The expected response is the complete listing below, restated exactly, with its pictures omitted.
(STORED DATA Opens)
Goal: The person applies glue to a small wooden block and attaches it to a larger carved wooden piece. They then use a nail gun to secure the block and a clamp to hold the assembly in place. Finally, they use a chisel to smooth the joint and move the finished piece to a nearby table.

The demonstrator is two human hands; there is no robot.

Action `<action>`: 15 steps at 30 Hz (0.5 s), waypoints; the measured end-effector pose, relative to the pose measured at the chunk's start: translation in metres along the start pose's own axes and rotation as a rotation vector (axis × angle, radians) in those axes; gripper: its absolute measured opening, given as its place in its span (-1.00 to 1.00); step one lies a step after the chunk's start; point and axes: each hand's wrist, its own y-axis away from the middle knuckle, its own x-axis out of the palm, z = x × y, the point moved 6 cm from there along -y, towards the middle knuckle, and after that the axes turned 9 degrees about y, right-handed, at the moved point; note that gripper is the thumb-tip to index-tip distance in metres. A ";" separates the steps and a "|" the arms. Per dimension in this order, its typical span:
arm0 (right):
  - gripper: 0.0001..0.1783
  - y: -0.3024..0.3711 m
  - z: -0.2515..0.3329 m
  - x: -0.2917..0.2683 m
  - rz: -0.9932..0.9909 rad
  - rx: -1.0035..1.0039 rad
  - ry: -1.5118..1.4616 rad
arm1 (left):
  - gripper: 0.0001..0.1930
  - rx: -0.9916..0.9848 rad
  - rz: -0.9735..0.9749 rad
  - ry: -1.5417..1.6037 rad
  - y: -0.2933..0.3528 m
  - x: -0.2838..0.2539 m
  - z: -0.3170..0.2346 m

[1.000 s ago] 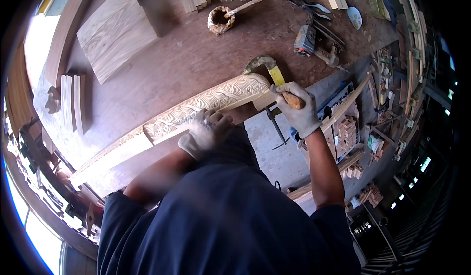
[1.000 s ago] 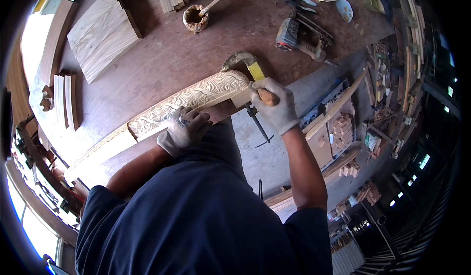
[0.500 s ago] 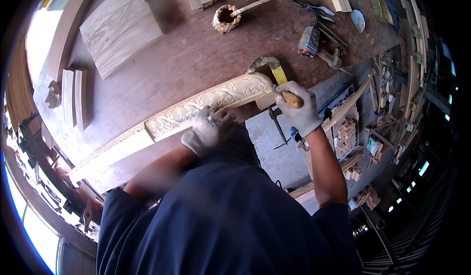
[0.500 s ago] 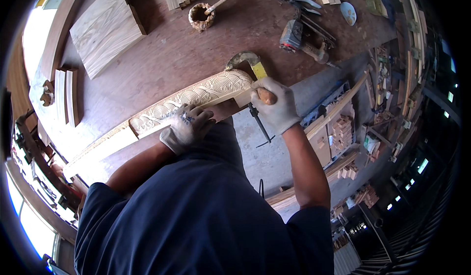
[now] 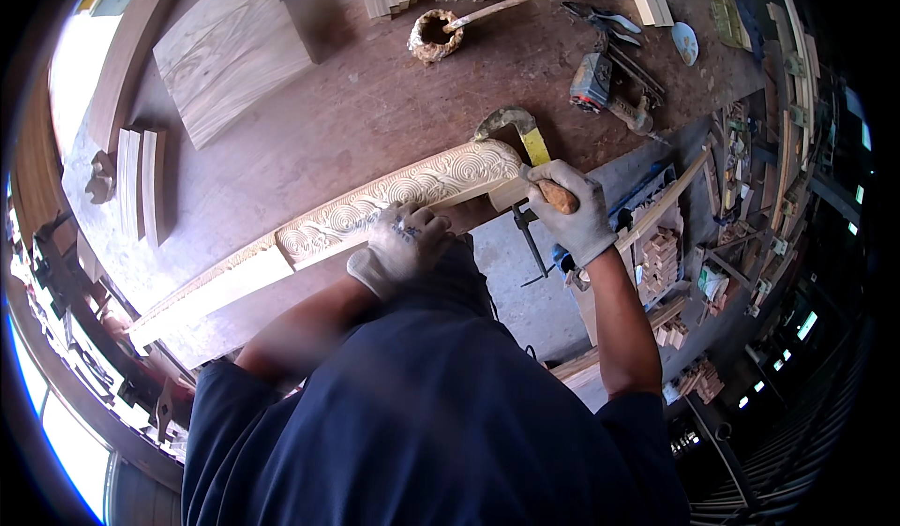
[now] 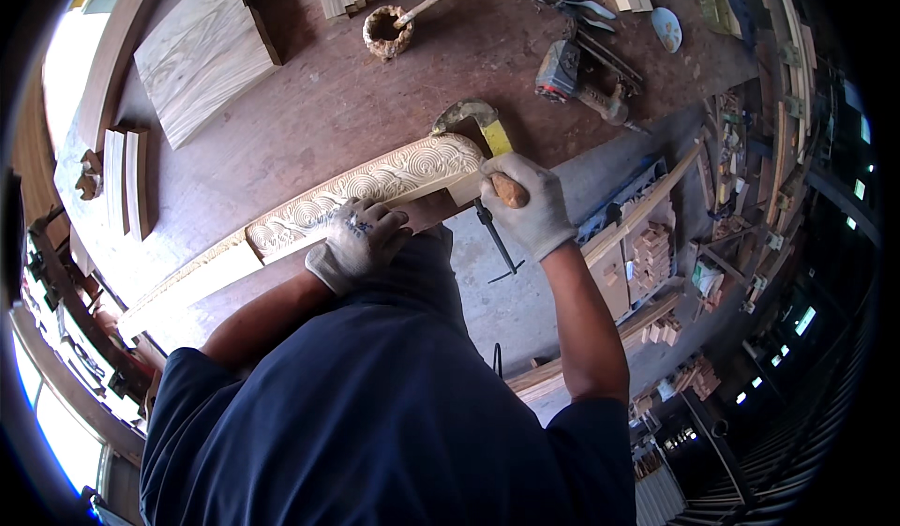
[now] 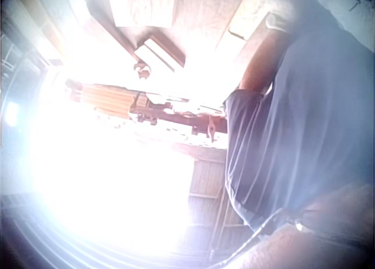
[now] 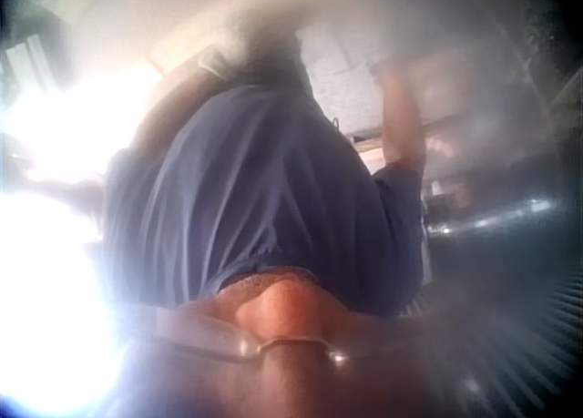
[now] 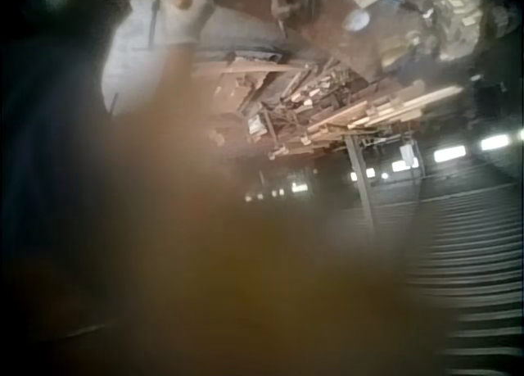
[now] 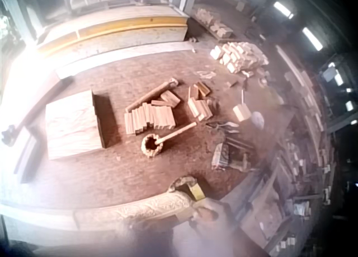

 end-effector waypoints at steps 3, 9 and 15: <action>-0.81 -0.003 0.008 -0.001 0.047 -0.006 0.050 | -0.78 0.016 0.001 0.009 -0.001 -0.002 0.000; -0.78 0.000 0.002 0.002 0.018 0.022 -0.058 | -0.79 0.017 -0.010 0.007 -0.001 -0.002 -0.001; -0.78 0.002 -0.002 0.000 0.016 0.066 -0.095 | -0.79 0.017 -0.008 0.002 0.000 0.000 0.001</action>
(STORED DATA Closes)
- _ANSWER BOX_:
Goal: The person applies glue to a small wooden block and attaches it to a larger carved wooden piece. They then use a nail gun to secure the block and a clamp to hold the assembly in place. Finally, they use a chisel to smooth the joint and move the finished piece to a nearby table.

The demonstrator is two human hands; there is no robot.

Action `<action>`: 15 steps at 30 Hz (0.5 s), waypoints; the measured end-effector pose, relative to the pose measured at the chunk's start: translation in metres along the start pose's own axes and rotation as a rotation vector (axis × angle, radians) in those axes; gripper: its absolute measured opening, given as its place in its span (-1.00 to 1.00); step one lies a step after the chunk's start; point and axes: each hand's wrist, its own y-axis away from the middle knuckle, its own x-axis out of the palm, z = x × y, the point moved 6 cm from there along -y, towards the middle knuckle, and after that the axes turned 9 degrees about y, right-handed, at the moved point; note that gripper is the thumb-tip to index-tip distance in metres. A ";" separates the steps and a "|" the arms. Per dimension in this order, its typical span:
arm0 (right):
  - gripper: 0.0001..0.1783
  - y: -0.3024..0.3711 m
  - z: -0.2515..0.3329 m
  - x: -0.2917..0.2683 m
  - rz: -0.9932..0.9909 rad
  - rx: -1.0035..1.0039 rad
  - ry: -1.5118..1.4616 rad
arm1 (left):
  - gripper: 0.0001..0.1930
  - rx: -0.9916..0.9848 rad
  - rz: -0.9735..0.9749 rad
  - ry: -1.5417..1.6037 rad
  - y: -0.2933..0.3528 m
  - x: -0.2838..0.2539 m
  - z: -0.3170..0.2346 m

[1.000 s ago] 
[1.000 s ago] 
[0.500 s ago] 
[0.500 s ago] 
[now] 
[now] 
[now] 
[now] 
[now] 
[now] 

 end-effector waypoints at steps 3, 9 and 15: <action>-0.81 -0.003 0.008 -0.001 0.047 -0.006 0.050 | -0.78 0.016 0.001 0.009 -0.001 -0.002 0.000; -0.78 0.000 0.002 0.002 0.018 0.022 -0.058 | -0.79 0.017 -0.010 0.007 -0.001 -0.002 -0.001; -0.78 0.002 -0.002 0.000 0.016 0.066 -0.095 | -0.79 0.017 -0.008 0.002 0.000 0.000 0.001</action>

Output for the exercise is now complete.